The first two of these cases (comparison of a group to a fixed value, or
related data-sets) are tested with the *one-sample or paired-sample
t-test*. (The T-test is sometimes also called emph{Student’s t-test},
because the name of the researcher who developed this test was
“Student”.)

```
>> weight = [84, 86, 88, 61, 82];
>> [h,p] = ttest(weight-88.3);
h =
0
p =
0.1739
```

\(h=0\) tells us that the null hypothesis can be accepted, and
\(p=0.1739\) tells us that the *probability that the null hypothesis
is correct* is 17%. This *p-value* is typically quoted in the *Results*
part of your report.

Two independent groups are compared with the *t-test for independent
samples*.

For example, let us compare the weight of 10 random American males with the weight of 10 random Austrian males:

```
>> weight_USA = [ 104, 86, 86, 105, 52, 80, 67, 82, 99, 102];
>> weight_A = [66, 74, 83, 77, 86, 87, 67, 78, 49, 98];
>> [h,p] = ttest2(weight_USA, weight_A);
h =
0
p =
0.1756
```

Again, the probability that the null hypothesis is true is relatively large, and the result is not significant. In order to get a significant result for a relatively small difference, we need a larger sample size:

```
>> weight_USA = roundd(randn(1,100)*17 + 88.3);
>> weight_A = roundd(randn(1,100)*15 + 81);
>> [h,p] = ttest2(weight_USA, weight_A)
h =
1
p =
0.0022
```

Instead of *p-values*, it has become recommended practice to define the
significance of a test based on the confidence intervals of a tested
parameter. If the null hypothesis is that the measured value is zero,
the hypothesis can be accepted if the 95%-confidence interval includes
zero. Otherwise, the hypothesis has to be rejected.

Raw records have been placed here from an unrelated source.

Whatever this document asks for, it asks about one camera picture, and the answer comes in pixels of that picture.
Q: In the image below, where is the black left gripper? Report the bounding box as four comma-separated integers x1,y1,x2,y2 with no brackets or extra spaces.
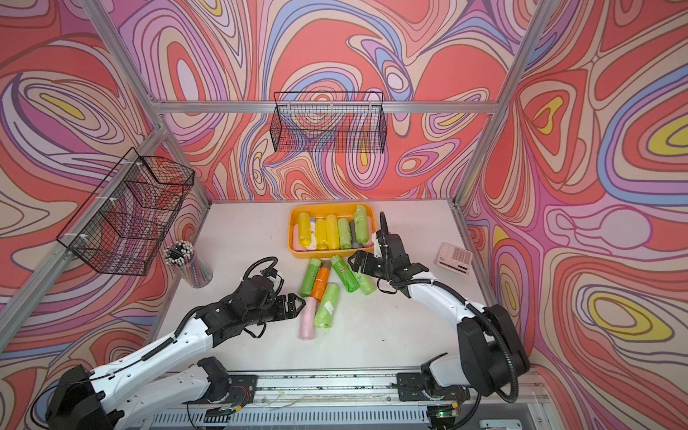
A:
244,292,308,329

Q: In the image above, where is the dark grey trash bag roll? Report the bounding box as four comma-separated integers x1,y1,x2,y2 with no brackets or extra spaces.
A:
349,220,360,249

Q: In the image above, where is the light green trash bag roll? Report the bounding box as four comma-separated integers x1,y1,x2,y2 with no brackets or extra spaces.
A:
337,218,352,250

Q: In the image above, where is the yellow trash bag roll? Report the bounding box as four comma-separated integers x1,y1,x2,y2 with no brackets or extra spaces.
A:
315,218,329,250
325,213,340,250

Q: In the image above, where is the large green trash bag roll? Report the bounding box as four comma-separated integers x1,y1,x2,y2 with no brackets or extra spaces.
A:
354,204,369,245

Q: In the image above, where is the white blue-capped roll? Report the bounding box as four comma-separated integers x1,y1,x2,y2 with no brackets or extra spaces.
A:
306,218,317,251

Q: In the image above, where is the pink labelled trash bag roll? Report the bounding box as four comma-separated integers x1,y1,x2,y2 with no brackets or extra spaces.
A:
291,224,304,252

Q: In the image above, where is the yellow plastic storage box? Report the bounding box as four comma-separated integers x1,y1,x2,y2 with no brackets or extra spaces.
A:
287,202,378,259

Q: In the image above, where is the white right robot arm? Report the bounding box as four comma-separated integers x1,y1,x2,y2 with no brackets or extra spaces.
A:
348,230,530,403

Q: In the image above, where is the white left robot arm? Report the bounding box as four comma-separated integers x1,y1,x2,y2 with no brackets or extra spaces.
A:
46,275,306,429

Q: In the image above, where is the green roll beside orange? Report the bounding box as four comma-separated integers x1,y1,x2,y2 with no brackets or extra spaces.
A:
299,258,322,297

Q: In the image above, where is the orange trash bag roll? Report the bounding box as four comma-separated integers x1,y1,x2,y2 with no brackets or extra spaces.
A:
310,260,331,302

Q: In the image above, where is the pink calculator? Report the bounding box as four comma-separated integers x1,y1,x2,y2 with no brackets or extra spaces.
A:
435,242,473,275

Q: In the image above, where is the pencil holder cup with pencils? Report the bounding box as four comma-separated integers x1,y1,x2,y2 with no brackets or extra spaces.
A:
163,241,213,288

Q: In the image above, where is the metal base rail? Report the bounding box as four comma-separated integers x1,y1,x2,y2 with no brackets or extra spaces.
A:
115,364,479,430

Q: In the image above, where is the black wire basket on back wall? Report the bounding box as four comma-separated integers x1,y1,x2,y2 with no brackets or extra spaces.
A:
270,91,388,153

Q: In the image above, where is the black wire basket on wall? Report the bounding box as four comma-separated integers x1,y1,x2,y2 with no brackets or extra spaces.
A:
57,148,195,276
270,91,388,153

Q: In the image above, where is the black wire basket on left wall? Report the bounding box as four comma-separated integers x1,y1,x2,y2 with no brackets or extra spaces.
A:
57,148,195,276

In most cases that you encounter, you will use a *two-sided t-test*.
However, if the dataset in one group can only be larger (or only be
smaller) than the dataset from the other group, you use a *one-sided
t-test*.

Let us assume that the weight of 100 random, 15 year old children in Tirol and in Vienna are:

```
tirol = 7 * randn(100, 1) + 60;
vienna = 10* randn(100, 1) + 55;
```

Then the Tyrolian children try out a banana-diet: for one week, they eat only bananas for breakfast, and otherwise their normal food. After one week these 100 children weigh

```
tirol_after = tirol - 1.5 + 1.0 * randn(length(tirol));
```

- calculate mean, median, standard deviation (SD), and standard error for the first 10 Tyrolian children.
- calculate mean, median, standard deviation (SD), and standard error for all Tyrolian children

- Plot mean +/- SD , and mean +/- SE for the first 10 Tyrolian children
- Plot mean +/- SD , and mean +/- SE for all Tyrolian children

- Find out if the difference between the children in Tirol and the children in Vienna is significant.
- Find out if the weight of the Tyrolian children after the banana-diet is less than the weight before the diet. Note that these data are from the same children as before the diet, in the same order.